We have to learn how to be a disciple. While there may not be a wrong way to pray, there certainly is a best way to pray for each of us. Each of us has different ways of expressing ourselves. Each of us has a particular learning style. When we’re first learning how to follow Christ, we copy what we see in other people. Sometimes these things work and other times they don’t. When we’re new in the faith and something doesn’t work, we assume we’re not any good at it. We quit. Worse, we’ll say we don’t have the spiritual gift of prayer or Bible study.
There is no spiritual gift of prayer. Prayer is the divine conversation that occurs between every child and the Father. Prayer will be as unique as you are. Just because a particular spiritual practice doesn’t work for us doesn’t mean we’re not good at praying. It just means we’re not comfortable with this or that spiritual practice. It doesn’t mean we’ve failed at it.
Honestly, this was a hard lesson for me to learn. As a young man, I wanted to know Jesus as fully as I could. I talked to spiritual counselors and guides, all of whom had a particular style of praying. When I didn’t respond to their styles, I was told I wasn’t deep enough in my theology or my spirituality.

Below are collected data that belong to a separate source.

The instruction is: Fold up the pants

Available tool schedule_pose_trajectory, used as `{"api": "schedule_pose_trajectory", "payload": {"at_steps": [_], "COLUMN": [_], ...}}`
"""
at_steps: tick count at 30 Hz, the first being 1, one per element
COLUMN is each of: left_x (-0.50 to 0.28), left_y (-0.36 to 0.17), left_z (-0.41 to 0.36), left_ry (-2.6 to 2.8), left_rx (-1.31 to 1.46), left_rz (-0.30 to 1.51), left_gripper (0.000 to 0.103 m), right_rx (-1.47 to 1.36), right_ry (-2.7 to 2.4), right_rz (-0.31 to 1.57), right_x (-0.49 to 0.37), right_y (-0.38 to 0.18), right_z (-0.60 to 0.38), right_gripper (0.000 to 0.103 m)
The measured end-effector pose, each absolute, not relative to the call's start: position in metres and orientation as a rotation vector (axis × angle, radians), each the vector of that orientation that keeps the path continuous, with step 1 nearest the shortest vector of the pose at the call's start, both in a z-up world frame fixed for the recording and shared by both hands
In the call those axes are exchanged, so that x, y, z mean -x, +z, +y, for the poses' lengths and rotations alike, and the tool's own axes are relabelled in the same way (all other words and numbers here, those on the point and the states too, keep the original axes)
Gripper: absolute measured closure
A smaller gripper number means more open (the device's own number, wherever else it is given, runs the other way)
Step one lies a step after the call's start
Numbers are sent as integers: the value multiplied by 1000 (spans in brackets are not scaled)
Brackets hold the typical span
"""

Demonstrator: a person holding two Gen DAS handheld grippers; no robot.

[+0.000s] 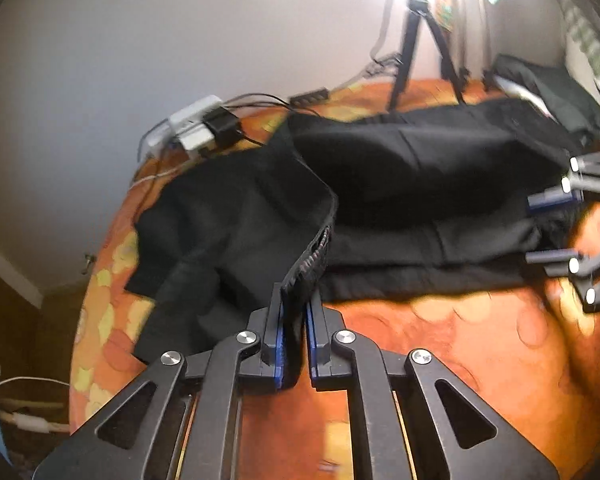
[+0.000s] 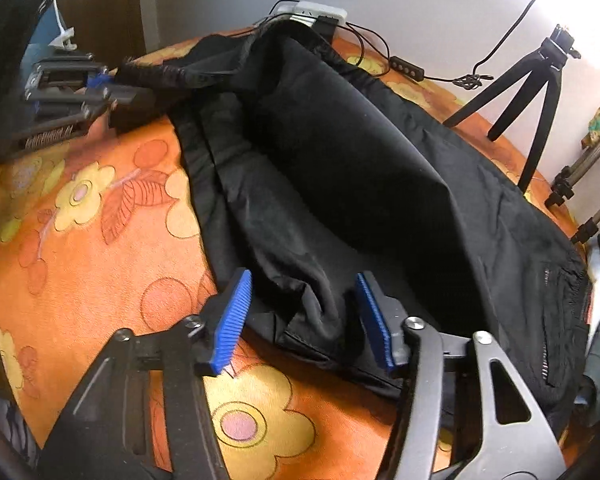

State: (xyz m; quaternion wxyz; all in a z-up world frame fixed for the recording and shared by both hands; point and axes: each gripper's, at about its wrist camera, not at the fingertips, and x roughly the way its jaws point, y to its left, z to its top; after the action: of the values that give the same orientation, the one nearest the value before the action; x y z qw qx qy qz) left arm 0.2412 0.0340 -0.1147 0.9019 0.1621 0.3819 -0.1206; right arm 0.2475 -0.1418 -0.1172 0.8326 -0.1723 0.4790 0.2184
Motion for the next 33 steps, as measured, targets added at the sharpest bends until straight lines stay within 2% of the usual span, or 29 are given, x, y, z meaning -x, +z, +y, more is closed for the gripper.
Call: {"api": "schedule_pose_trajectory", "payload": {"at_steps": [2, 4, 7, 15, 18, 20, 21, 22, 27, 33], "left_x": [-252, -264, -285, -353, -380, -391, -394, -396, -407, -405], "left_y": [-103, -91, -72, -56, -62, -69, -73, -76, -94, -96], "left_z": [46, 59, 79, 116, 128, 131, 132, 132, 127, 130], "left_ry": [-224, -200, -148, -37, -15, -21, -26, -29, -35, -53], "left_rx": [-305, -265, -213, -222, -211, -218, -218, -219, -278, -275], "left_rz": [768, 750, 714, 697, 742, 760, 766, 771, 803, 815], "left_gripper": [97, 98, 98, 99, 99, 99, 99, 99, 99, 99], "right_rx": [357, 353, 354, 311, 324, 343, 345, 330, 277, 469], "right_ry": [475, 477, 450, 481, 523, 564, 586, 603, 563, 525], "right_rz": [1018, 1017, 1007, 977, 1018, 1035, 1026, 1004, 897, 905], "right_x": [-249, -248, -249, -240, -239, -238, -237, -240, -297, -384], "right_y": [-117, -116, -116, -100, -103, -100, -95, -85, -47, -75], "right_z": [-142, -141, -140, -148, -146, -147, -150, -156, -190, -174], "right_gripper": [64, 83, 93, 96, 92, 76, 60, 52, 52, 52]}}
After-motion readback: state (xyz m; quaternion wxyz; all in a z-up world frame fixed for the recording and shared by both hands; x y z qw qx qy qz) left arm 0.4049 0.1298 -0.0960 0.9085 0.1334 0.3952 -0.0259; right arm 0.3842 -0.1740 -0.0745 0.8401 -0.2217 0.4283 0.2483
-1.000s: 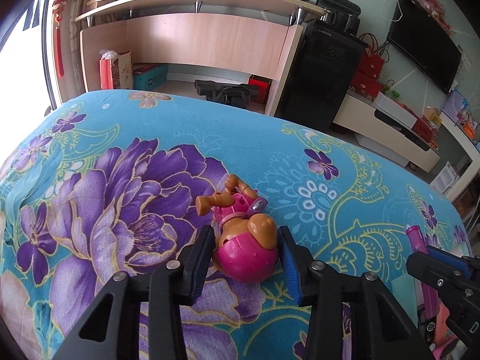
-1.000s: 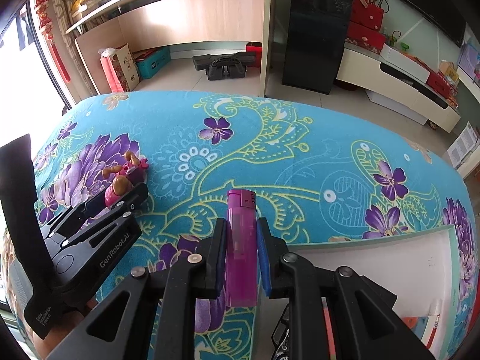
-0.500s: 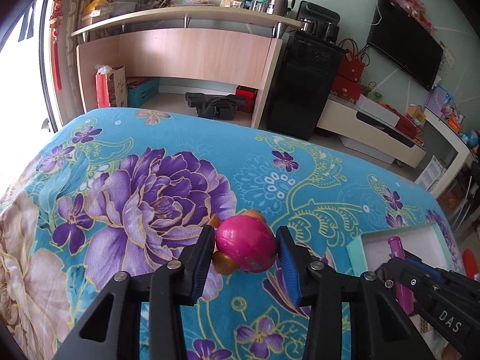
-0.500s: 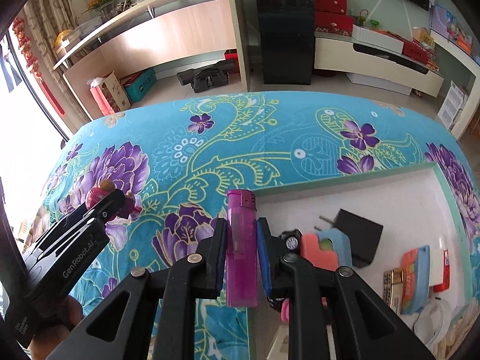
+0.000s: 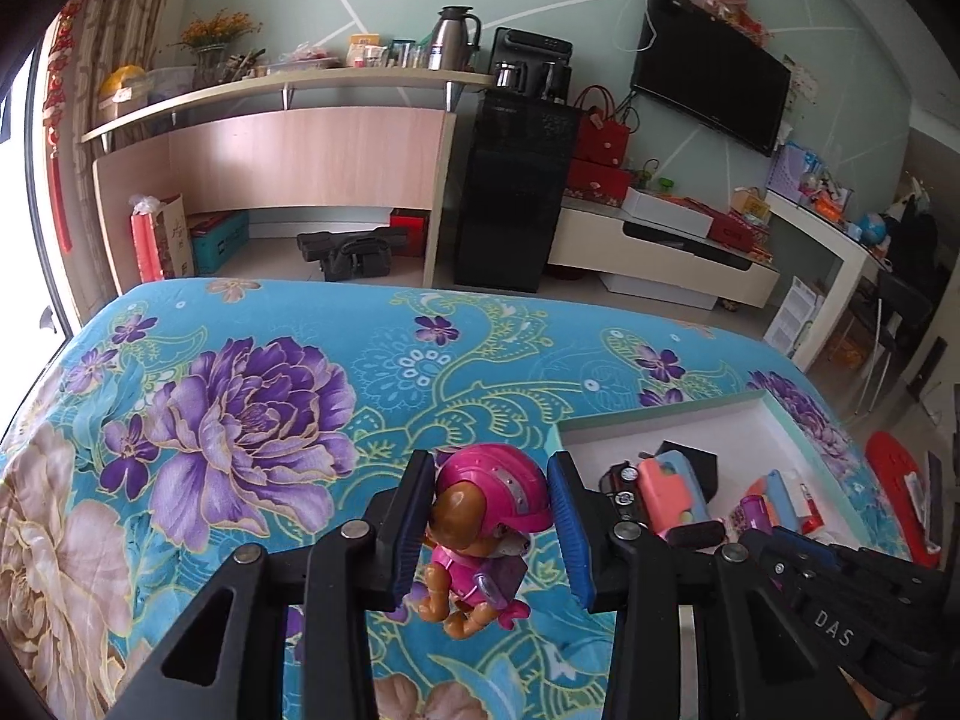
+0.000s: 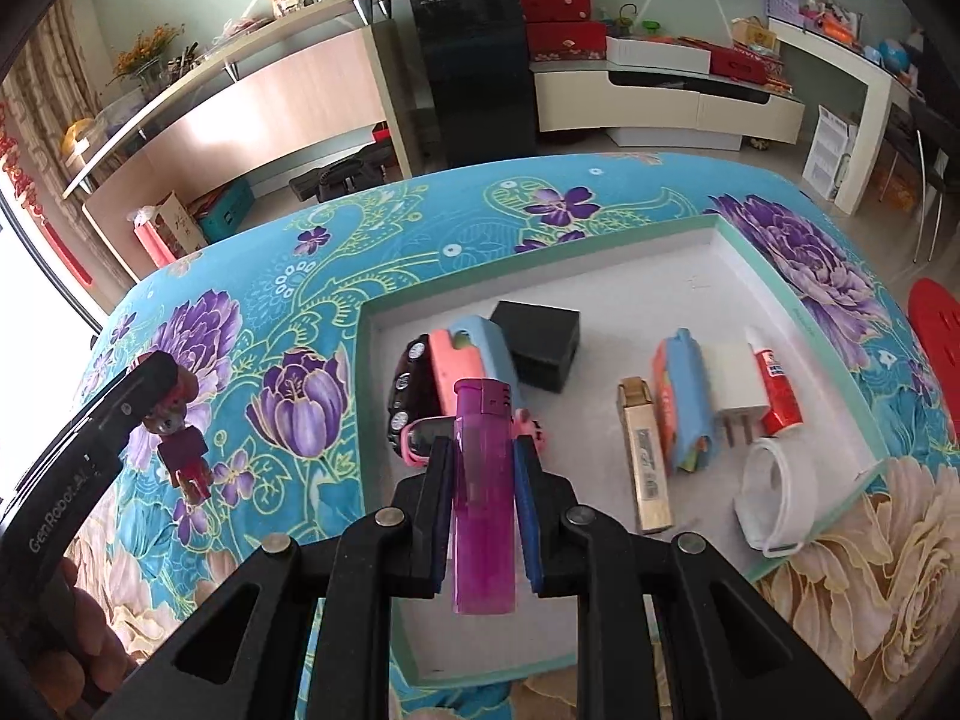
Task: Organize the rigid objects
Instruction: 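Carry the toy figure and pink lighter over the tray with both tools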
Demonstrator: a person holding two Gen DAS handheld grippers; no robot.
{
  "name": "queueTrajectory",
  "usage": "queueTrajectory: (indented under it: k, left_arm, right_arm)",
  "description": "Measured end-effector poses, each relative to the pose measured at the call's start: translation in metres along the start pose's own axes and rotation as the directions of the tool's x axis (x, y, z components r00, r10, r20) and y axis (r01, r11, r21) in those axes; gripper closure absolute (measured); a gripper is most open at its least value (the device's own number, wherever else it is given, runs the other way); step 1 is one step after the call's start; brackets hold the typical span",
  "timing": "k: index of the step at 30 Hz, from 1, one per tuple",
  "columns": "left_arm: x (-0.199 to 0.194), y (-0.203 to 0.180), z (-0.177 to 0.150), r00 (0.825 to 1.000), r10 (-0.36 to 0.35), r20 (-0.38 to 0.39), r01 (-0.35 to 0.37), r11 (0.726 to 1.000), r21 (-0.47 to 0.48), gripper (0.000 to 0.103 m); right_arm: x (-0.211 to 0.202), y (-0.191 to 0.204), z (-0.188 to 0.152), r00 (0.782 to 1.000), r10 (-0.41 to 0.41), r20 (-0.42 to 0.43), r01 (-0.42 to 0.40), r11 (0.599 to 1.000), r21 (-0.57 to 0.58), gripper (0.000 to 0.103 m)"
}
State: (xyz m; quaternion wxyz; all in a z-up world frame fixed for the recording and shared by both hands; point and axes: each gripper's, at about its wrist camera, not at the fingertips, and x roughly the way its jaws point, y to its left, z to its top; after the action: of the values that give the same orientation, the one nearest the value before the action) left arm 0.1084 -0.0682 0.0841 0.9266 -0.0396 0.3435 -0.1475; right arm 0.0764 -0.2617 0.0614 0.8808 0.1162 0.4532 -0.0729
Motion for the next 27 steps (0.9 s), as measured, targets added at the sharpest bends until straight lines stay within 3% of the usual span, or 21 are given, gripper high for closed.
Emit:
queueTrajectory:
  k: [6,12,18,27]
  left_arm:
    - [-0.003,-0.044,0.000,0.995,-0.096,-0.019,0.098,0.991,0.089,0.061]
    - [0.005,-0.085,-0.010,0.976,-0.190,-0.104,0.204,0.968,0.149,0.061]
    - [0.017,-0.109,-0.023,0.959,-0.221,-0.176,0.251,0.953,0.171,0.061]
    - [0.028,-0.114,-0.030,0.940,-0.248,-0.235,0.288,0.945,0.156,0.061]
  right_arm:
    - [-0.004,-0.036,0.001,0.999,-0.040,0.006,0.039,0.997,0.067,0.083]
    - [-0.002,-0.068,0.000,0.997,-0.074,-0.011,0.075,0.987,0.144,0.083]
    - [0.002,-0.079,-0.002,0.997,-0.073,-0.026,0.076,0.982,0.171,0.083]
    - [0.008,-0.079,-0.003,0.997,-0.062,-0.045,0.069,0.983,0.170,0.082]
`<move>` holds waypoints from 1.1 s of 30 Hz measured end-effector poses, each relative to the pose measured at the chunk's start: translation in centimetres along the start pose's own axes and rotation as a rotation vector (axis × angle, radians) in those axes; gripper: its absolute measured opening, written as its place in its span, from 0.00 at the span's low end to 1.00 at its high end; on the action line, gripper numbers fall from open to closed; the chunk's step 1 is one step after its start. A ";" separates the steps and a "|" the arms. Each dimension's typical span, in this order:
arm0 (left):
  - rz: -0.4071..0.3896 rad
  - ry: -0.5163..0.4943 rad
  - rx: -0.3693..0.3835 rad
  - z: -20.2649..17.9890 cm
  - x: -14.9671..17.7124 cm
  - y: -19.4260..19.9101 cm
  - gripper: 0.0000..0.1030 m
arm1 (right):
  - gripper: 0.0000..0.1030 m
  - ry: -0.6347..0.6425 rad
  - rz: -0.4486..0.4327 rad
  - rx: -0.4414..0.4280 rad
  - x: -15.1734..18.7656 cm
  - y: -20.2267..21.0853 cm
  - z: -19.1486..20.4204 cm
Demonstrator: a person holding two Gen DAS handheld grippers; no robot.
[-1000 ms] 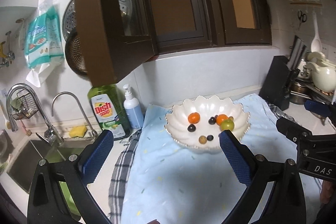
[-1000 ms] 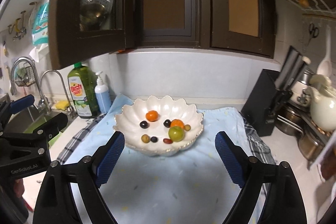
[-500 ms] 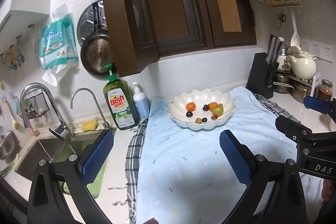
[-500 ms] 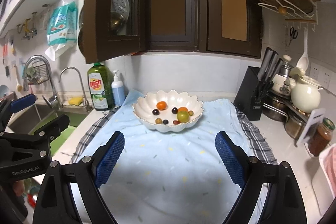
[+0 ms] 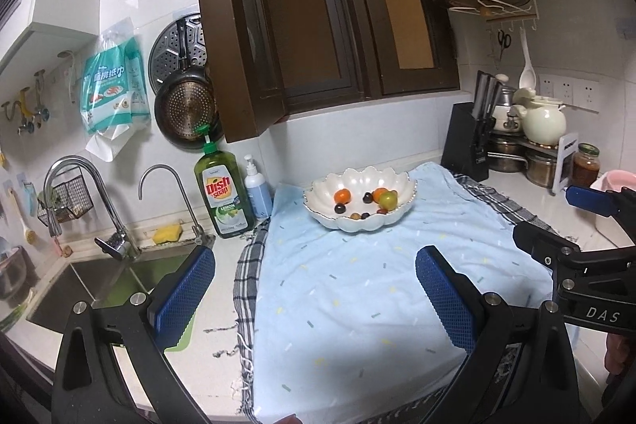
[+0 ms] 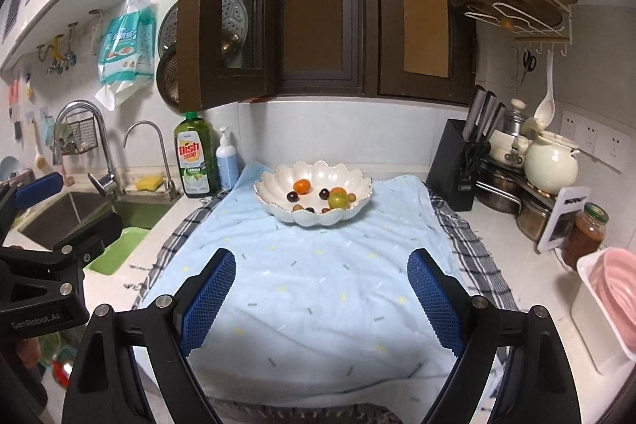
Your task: Organize fruits
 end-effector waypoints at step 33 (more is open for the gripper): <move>-0.037 0.002 0.039 -0.3 0.0 2.3 1.00 | 0.87 0.007 -0.025 0.018 0.6 2.9 0.1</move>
Point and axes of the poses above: each gripper's, at about its wrist camera, not at the fingertips, and y roughly against the way its jaws point, z to its left, x to its underside, the point moved 8 cm from there along -y, roughly the way its jaws point, and after that the axes turned 2 degrees about -y, right-handed, at the moved point
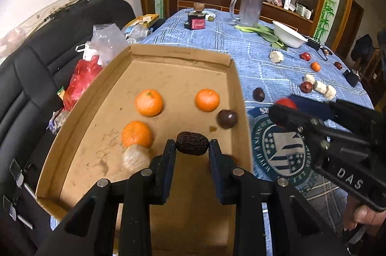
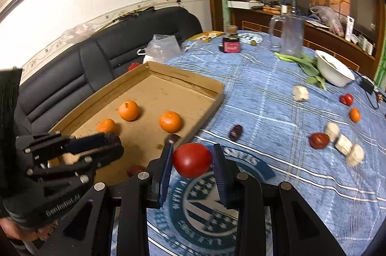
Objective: Organize fruits
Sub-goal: 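Carry the dark date and red tomato over the cardboard box with both tools, then open the left tool to drop the date while the right tool releases the tomato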
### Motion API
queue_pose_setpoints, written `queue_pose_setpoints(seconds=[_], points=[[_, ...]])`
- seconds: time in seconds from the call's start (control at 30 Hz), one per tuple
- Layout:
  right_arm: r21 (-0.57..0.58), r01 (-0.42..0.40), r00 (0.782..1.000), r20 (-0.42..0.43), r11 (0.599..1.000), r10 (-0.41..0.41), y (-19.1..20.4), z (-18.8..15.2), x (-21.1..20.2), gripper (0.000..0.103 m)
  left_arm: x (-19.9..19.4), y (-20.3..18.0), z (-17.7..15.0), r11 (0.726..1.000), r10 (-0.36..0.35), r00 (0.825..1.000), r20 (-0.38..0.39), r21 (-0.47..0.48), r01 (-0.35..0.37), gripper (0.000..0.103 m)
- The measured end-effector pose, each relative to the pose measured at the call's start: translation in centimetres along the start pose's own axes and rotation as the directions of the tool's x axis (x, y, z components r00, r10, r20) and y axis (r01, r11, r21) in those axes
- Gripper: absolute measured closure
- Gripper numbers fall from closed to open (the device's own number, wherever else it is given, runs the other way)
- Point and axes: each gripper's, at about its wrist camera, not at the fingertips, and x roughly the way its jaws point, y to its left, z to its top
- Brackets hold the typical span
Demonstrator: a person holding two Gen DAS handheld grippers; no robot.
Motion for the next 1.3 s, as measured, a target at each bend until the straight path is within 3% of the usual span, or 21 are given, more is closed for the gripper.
queue_pose_setpoints(seconds=[0.3,1.13,1.2,1.27,1.3], points=[[-0.020,-0.081,0.996,-0.037,0.997,0.080,2.2,1.3,4.1,0.067,0.6,1.2,-1.2,1.000,0.016,0.999,-0.033,-0.017,-0.016,0.076],[-0.080,-0.106,0.991,-0.092,0.991,0.098,4.6,1.3,8.5,0.067,2.1,2.6,-1.2,0.997,0.028,0.999,-0.042,-0.070,-0.031,0.076],[-0.069,-0.113,0.990,-0.093,0.991,0.107,4.4,1.3,8.5,0.066,2.1,2.8,-1.1,0.996,0.034,0.999,-0.040,-0.081,-0.037,0.068],[-0.038,-0.136,0.986,-0.102,0.990,0.131,3.9,1.3,8.4,0.066,2.1,3.0,-1.0,0.994,0.051,0.998,-0.032,-0.092,-0.054,0.030],[-0.024,-0.141,0.985,-0.105,0.990,0.137,3.7,1.3,8.2,0.066,2.0,3.2,-1.0,0.993,0.057,0.998,-0.024,-0.098,-0.060,0.027]])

That’s not true at all. I just didn’t like the way they did it. Yes, I failed, but failure is part of it. I learned a lot because, every time I practiced, I would push my efforts to failure. Then, I would understand a lot more about me, what prayer was, and what spiritual practices worked for me.
If I had said, after one of my many failures, that I didn’t have the gift for marriage, Jeannie and I wouldn’t have been married longer than the weekend following our wedding ceremony.
If I had given up after my first bad sermon (notice I said “first” not last bad sermon), I wouldn’t have survived the ministry.
Everything takes practice. Practice means failure. Success means extending the time between the failures.
And we’re not defeated unless we stop trying.